Fishbaugh, J., Durrleman, S., Gerig, G.  "Estimation of Smooth Growth Trajectories With Controlled Acceleration From Time Series Shape Data".  MICCAI 2011.  To appear.
 
Fishbaugh, J., Durrleman, S., Gerig, G.  "Estimation of Smooth Growth Trajectories With Controlled Acceleration From Time Series Shape Data".  MICCAI 2011.  To appear.

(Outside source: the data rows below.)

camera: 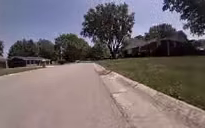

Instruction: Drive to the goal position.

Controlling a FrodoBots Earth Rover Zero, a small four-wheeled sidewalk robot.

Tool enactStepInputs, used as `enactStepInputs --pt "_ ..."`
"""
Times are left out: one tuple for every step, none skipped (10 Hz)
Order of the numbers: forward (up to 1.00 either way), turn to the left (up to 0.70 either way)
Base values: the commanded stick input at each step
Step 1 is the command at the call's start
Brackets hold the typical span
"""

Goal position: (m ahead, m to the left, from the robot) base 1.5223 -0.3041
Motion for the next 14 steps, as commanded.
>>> enactStepInputs --pt "0.7 0.0" --pt "0.7 0.0" --pt "0.7 0.0" --pt "0.7 0.0" --pt "0.7 0.0" --pt "0.7 0.0" --pt "0.7 0.0" --pt "0.7 0.04" --pt "0.7 0.13" --pt "0.7 0.22" --pt "0.7 0.31" --pt "0.7 0.35" --pt "0.7 0.35" --pt "0.7 0.35"
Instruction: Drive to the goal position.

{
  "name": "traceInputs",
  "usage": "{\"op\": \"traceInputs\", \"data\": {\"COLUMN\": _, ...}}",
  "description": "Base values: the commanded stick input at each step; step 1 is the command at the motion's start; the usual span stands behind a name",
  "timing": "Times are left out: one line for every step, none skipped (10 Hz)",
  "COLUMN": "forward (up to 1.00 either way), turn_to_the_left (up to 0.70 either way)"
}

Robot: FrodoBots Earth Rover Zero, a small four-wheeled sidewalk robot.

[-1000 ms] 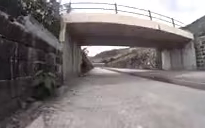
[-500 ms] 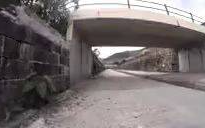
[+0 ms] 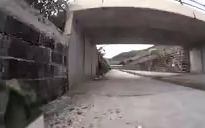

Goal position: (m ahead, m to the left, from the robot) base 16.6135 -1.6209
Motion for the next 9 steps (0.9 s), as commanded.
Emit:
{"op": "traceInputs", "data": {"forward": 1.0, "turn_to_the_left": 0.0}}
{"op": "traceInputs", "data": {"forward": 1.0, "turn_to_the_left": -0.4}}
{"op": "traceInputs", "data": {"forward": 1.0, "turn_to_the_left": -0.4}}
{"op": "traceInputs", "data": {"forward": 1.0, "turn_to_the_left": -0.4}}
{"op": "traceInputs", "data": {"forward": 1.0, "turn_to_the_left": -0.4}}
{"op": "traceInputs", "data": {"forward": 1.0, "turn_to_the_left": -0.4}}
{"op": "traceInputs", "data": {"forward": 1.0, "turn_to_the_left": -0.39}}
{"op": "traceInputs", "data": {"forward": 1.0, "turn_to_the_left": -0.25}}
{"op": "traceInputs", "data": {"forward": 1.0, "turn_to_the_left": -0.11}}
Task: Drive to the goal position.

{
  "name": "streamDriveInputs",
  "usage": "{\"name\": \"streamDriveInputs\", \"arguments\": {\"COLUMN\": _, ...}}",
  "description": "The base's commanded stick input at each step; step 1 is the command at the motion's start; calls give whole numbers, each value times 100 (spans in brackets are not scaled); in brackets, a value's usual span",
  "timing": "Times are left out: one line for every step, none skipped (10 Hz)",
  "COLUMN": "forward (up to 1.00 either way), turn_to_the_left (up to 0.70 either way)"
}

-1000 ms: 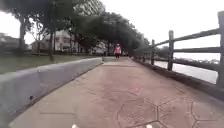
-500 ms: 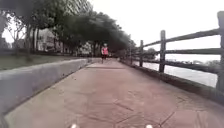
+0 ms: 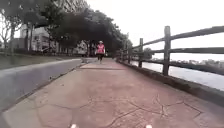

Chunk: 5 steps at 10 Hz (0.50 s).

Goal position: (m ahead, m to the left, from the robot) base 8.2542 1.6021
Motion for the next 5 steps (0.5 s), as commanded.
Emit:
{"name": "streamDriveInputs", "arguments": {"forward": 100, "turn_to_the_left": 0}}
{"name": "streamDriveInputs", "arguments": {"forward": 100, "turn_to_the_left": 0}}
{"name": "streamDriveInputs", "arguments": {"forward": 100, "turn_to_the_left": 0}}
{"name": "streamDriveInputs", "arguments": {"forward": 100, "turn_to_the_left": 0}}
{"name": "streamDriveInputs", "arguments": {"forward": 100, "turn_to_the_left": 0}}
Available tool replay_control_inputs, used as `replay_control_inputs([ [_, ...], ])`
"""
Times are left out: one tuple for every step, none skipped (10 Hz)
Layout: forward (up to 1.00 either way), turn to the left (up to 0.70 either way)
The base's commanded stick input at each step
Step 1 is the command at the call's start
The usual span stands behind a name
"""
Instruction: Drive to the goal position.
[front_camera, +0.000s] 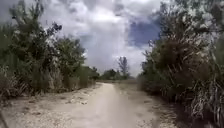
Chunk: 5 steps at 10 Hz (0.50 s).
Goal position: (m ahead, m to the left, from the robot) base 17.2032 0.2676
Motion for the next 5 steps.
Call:
replay_control_inputs([
  [0.50, 0.00],
  [0.50, 0.00],
  [0.50, 0.00],
  [0.50, 0.00],
  [0.50, 0.00],
])
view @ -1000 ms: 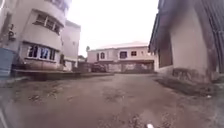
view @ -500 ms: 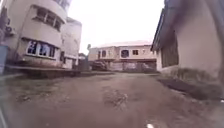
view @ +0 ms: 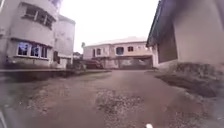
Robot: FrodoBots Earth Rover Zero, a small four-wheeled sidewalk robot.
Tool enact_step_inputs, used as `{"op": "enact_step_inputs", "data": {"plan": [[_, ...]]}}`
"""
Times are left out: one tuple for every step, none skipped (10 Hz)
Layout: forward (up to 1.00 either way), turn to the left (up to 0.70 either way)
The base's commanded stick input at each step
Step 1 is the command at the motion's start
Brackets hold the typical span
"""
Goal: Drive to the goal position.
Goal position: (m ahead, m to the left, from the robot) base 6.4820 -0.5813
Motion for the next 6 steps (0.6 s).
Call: {"op": "enact_step_inputs", "data": {"plan": [[0.7,-0.16],[0.7,-0.07],[0.7,-0.05],[0.7,-0.03],[0.7,-0.01],[0.7,0.0]]}}
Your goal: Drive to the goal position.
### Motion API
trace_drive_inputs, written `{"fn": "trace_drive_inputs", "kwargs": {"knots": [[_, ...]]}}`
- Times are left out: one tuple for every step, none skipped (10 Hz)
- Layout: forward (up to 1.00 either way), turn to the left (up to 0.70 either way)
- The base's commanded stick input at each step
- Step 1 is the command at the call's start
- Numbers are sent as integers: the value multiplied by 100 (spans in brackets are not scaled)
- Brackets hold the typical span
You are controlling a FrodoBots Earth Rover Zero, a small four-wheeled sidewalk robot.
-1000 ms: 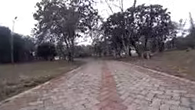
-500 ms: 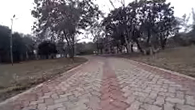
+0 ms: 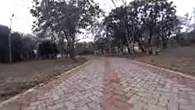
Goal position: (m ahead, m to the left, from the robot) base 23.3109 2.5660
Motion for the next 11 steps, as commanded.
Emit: {"fn": "trace_drive_inputs", "kwargs": {"knots": [[70, 0], [70, 0], [70, 0], [70, 0], [70, 0], [70, 0], [70, 0], [70, 0], [70, 0], [70, 0], [70, 0]]}}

Latest revision as of 13:46, 24 June 2011

Home < 2011 Summer Project Week long shape regression

Longitudinal Shape Regression - Huntington's Disease

Key Investigators

  • Utah: James Fishbaugh, Marcel Prastawa, Guido Gerig
  • Iowa: Hans Johnson


Objective

To begin processing longitudinal Huntington's disease data and to apply our shape regression framework to available data. We are interested in the evolution of sub-cortical structures in the brain.

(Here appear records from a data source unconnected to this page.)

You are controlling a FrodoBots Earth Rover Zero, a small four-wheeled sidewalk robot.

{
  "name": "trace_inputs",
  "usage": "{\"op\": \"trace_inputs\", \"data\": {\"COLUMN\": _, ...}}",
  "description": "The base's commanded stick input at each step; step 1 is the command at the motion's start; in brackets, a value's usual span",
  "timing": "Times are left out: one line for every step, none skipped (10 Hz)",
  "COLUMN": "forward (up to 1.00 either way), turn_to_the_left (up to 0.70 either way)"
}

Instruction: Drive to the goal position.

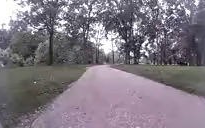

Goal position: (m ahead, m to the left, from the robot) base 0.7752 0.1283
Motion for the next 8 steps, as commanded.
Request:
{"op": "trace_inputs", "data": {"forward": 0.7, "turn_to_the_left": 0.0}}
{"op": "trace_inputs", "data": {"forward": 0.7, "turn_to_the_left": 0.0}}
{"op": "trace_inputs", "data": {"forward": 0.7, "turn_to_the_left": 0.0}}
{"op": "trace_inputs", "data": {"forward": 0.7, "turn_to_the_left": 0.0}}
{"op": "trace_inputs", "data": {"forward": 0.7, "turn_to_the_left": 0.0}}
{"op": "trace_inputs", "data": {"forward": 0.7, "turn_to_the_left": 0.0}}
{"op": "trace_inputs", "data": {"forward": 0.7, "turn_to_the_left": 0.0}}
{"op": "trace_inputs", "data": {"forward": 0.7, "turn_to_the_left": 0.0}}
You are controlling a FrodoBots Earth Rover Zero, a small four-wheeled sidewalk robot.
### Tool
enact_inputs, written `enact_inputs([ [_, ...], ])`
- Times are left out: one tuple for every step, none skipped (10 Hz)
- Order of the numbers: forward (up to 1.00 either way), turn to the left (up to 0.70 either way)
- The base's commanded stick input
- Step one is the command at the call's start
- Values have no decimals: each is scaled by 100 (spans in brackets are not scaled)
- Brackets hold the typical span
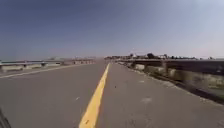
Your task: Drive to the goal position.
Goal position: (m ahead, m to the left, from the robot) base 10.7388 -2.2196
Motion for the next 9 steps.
enact_inputs([
  [50, 0],
  [50, 0],
  [50, 0],
  [50, 0],
  [50, 0],
  [50, 0],
  [50, 0],
  [50, 0],
  [50, 0],
])
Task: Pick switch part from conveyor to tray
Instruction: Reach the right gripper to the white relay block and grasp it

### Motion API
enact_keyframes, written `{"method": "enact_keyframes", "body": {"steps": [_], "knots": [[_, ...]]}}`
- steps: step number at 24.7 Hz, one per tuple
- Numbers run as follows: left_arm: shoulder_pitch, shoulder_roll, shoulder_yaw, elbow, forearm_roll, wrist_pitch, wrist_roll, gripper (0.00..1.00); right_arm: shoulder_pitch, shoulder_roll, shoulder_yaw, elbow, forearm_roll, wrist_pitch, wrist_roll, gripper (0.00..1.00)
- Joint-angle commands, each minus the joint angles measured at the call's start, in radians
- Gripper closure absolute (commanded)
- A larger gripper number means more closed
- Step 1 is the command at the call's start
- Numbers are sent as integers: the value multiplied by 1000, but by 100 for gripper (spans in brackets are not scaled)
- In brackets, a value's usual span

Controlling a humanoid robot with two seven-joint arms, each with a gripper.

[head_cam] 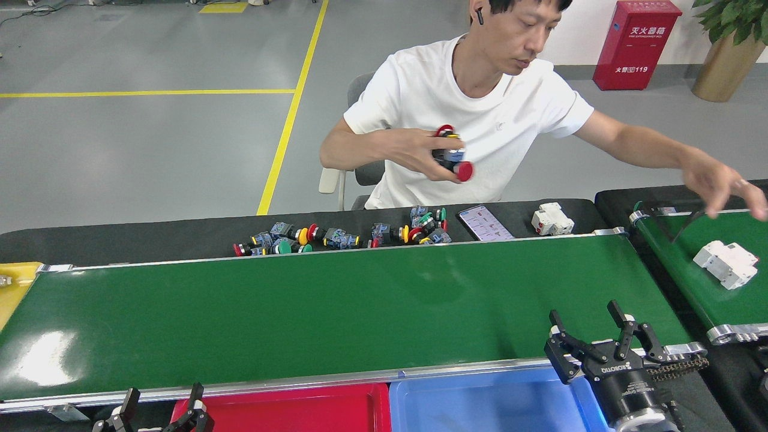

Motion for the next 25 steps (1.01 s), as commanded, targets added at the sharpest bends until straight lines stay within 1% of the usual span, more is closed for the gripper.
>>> {"method": "enact_keyframes", "body": {"steps": [1, 3, 5, 7, 10, 12, 13, 15, 18, 22, 25], "knots": [[-9, 12, 6, -11, -1, -6, 13, 0, 16, -2, -9, -35, -2, 3, -4, 0], [-9, 35, 1, -11, -1, -8, 20, 0, 68, 1, -17, -86, -2, 9, -3, 0], [-9, 30, 6, -11, -1, -8, 21, 0, 146, 2, -19, -141, -2, 41, -4, 0], [-9, 30, 10, -11, -1, -8, 21, 0, 178, 8, -19, -143, -2, 42, -8, 0], [-9, 41, 16, -11, 1, -11, 21, 0, 180, 10, -19, -143, -2, 47, -8, 0], [-9, 29, 18, -13, 2, -11, 23, 0, 180, 12, -20, -143, -2, 49, -6, 0], [-9, 47, 20, -11, 2, -11, 24, 0, 180, 12, -20, -141, -2, 49, -6, 0], [-9, 55, 21, -11, 2, -11, 24, 0, 180, 12, -20, -143, -2, 49, -6, 0], [-7, 30, 20, -11, 4, -11, 24, 0, 178, 10, -19, -143, -2, 49, -6, 0], [-7, 24, 20, -11, 4, -3, 23, 0, 178, 10, -20, -141, -2, 47, -6, 0], [-7, 6, 20, -11, 4, 3, 0, 0, 178, 10, -20, -141, -2, 49, -4, 0]]}}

We would like to estimate continuous growth scenarios for several shapes of interest, which can eventually be combined with a framework for 4D registration or 4D atlas construction, to statistically analyze the growth variability within a population.

Approach, Plan

  • Segment sub-cortical structures
  • Estimate growth trajectories

Progress

Segmentation

The 6 pairs of sub-cortical structures (amygdala, caudate, hippocampus, globus pallidus, putamen, lateral ventricle) were segmented using a deformable atlas based pipeline used at the University of Utah. The quality of the ventricles was very poor, so they were further improved by an active contour based segmentation tool, itkSNAP. After this stage, we have 12 shapes at 3 time points.

Preprocessing

In order to prepare the shapes for longitudinal regression, the different time points must first be rigidly aligned. We do not have point correspondences between our shapes, so we use a Gaussian mixture model based tool called gmmreg to rigidly align the shapes.

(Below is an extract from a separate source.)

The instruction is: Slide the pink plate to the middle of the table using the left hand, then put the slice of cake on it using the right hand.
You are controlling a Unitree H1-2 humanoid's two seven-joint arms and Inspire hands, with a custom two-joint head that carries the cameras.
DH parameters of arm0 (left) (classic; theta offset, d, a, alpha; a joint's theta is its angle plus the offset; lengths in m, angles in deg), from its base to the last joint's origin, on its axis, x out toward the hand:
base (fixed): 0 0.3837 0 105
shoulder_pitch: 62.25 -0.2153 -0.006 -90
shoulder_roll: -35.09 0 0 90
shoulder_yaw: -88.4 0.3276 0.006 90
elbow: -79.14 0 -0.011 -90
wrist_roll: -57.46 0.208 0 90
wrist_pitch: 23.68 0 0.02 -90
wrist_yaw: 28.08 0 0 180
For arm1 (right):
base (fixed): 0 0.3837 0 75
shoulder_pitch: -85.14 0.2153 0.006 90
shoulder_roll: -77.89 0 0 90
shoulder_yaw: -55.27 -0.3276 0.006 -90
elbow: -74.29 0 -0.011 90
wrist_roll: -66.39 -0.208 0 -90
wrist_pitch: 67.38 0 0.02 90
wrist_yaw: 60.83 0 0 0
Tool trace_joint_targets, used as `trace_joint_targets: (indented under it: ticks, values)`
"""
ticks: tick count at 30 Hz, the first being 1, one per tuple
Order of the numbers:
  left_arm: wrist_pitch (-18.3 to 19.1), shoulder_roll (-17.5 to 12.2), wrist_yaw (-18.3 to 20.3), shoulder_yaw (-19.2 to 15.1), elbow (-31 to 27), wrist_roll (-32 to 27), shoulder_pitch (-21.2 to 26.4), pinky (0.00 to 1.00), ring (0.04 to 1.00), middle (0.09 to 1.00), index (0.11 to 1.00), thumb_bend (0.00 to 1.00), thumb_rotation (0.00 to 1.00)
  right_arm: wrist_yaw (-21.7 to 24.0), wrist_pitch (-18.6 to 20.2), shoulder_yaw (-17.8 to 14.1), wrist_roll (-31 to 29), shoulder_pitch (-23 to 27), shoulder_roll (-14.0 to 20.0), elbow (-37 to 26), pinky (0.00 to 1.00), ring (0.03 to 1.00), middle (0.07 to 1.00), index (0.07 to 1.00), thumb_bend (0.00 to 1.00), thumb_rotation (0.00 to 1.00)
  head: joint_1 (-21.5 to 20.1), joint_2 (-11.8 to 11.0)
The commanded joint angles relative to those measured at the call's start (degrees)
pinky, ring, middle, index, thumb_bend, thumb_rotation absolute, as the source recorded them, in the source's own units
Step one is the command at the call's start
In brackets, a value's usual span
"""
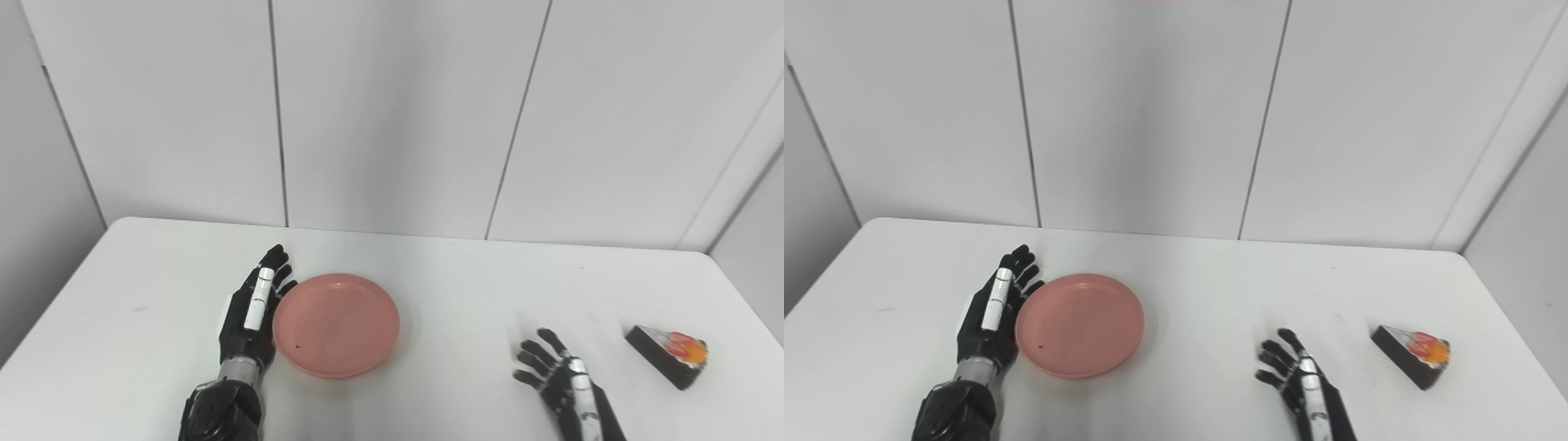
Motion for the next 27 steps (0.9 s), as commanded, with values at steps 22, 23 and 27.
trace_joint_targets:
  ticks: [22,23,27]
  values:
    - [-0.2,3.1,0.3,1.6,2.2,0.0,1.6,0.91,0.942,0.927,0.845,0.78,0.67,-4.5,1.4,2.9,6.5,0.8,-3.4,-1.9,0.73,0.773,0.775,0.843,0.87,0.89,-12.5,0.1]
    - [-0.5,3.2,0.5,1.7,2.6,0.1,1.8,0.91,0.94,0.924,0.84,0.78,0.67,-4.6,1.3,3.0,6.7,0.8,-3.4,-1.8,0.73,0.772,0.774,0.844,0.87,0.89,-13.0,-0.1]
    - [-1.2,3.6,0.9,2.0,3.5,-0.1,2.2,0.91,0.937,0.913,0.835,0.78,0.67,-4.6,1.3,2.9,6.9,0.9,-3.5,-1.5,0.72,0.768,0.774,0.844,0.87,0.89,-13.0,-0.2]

We initially align the entire shape complex, rather than individual shapes, in order to preserve the spatial relationship between the anatomical structures. However, there was a small amount of translation and rotation remaining after this process that adversely impacts the growth estimation. To further align the shapes, we also register each shape individually across time.

Regression

Here, we estimate the continuous evolution of all 12 structures as a shape complex. Three snapshots in time are shown in Fig. 1. We also investigate the evolution of shape volume, summarized in Fig 2. It is important to note that we only model the evolution of shape, and volume is simply measured continuously after regression.

Remarks

  • We are unsure about the quality of the segmentations, as the volume for most segmented shapes increases from time point 2 to time point 3.
  • Aside from the volume analysis, we want to estimate growth scenarios for many subjects to statistically analyze the subtle differences in shape evolution over time.


Fig 1. Snapshots of the evolution of several sub-cortical structures. Color denotes magnitude of velocity. Click here for an animation.
Fig 2. Volume measured after shape regression. Plus signs denote target volume.

References

Fishbaugh, J., Durrleman, S., Gerig, G. "Estimation of Smooth Growth Trajectories With Controlled Acceleration From Time Series Shape Data". MICCAI 2011. To appear.